▶ _Work request_:
Please go line by line and repeat the data below exactly, with no images.

▶ _Records to process_:
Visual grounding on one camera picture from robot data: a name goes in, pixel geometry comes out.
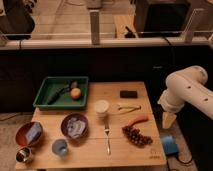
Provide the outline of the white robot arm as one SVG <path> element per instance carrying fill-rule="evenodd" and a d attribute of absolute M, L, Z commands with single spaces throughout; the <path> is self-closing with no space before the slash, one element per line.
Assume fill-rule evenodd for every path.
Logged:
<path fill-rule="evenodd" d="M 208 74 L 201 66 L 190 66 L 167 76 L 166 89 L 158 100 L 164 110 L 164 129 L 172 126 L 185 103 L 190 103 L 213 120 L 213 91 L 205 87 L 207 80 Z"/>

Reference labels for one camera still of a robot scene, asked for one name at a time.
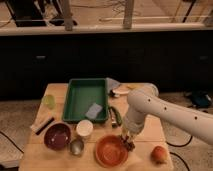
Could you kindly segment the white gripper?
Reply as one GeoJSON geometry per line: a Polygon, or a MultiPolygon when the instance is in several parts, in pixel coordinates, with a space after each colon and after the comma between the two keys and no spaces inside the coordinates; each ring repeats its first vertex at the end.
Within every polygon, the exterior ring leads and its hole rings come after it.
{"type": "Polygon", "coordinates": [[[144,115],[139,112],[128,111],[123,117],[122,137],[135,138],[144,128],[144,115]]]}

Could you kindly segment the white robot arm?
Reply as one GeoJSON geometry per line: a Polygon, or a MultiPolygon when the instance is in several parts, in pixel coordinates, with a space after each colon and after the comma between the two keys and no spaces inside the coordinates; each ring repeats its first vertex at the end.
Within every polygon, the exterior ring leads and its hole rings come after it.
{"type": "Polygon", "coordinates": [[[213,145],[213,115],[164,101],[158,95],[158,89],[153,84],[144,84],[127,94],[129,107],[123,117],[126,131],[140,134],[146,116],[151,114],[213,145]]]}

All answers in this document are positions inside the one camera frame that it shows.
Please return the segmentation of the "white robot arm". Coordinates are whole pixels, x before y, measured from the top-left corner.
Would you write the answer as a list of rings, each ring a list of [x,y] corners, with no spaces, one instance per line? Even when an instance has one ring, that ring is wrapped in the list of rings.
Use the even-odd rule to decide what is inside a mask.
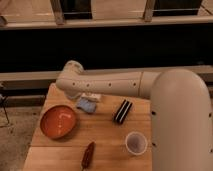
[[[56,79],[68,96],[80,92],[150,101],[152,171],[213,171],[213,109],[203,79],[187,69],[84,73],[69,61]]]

▶ _Solution for this task_:
Visual grounding on one camera picture from robot data: a name goes in, pixel geometry comes out.
Provide the outline of the white robot arm as one SVG <path> element per instance carrying fill-rule="evenodd" and a d attribute of absolute M, L, Z commands with single spaces throughout; the <path> is self-closing with no space before the slash, one element per line.
Assume fill-rule evenodd for every path.
Logged:
<path fill-rule="evenodd" d="M 208 74 L 201 66 L 190 66 L 167 76 L 166 89 L 158 100 L 164 110 L 164 129 L 172 126 L 185 103 L 190 103 L 213 120 L 213 91 L 205 87 L 207 80 Z"/>

Reference labels for one camera still of a robot scene, asked for one name at a time.
Could you kindly segment the white gripper?
Reply as one GeoJSON geometry per line: a Polygon, or a MultiPolygon when the instance is in several parts, in pixel coordinates, with a space after each colon and after the comma between the two keys and no spaces inside the coordinates; each ring repeats its first vertex at the end.
Within every polygon, the exterior ring leads and its hole rings come after it.
{"type": "Polygon", "coordinates": [[[144,115],[139,112],[128,111],[123,117],[122,137],[135,138],[144,128],[144,115]]]}

Could you kindly segment the white robot arm?
Reply as one GeoJSON geometry per line: a Polygon, or a MultiPolygon when the instance is in several parts, in pixel coordinates, with a space after each colon and after the comma between the two keys and no spaces inside the coordinates; each ring repeats its first vertex at the end.
Within every polygon, the exterior ring leads and its hole rings come after it.
{"type": "Polygon", "coordinates": [[[213,145],[213,115],[164,101],[158,95],[158,89],[153,84],[144,84],[127,94],[129,107],[123,117],[126,131],[140,134],[146,116],[151,114],[213,145]]]}

All answers in this document are positions inside the one camera frame that it shows.
Please return the segmentation of the "white robot arm". Coordinates are whole pixels, x before y, measured from the top-left corner.
Would you write the answer as a list of rings, each ring a list of [x,y] corners, with no spaces, one instance per line? Even when an instance has one ring, that ring is wrapped in the list of rings.
Use the even-odd rule to decide what is inside a mask.
[[[56,79],[68,96],[80,92],[150,101],[152,171],[213,171],[213,109],[203,79],[187,69],[84,73],[69,61]]]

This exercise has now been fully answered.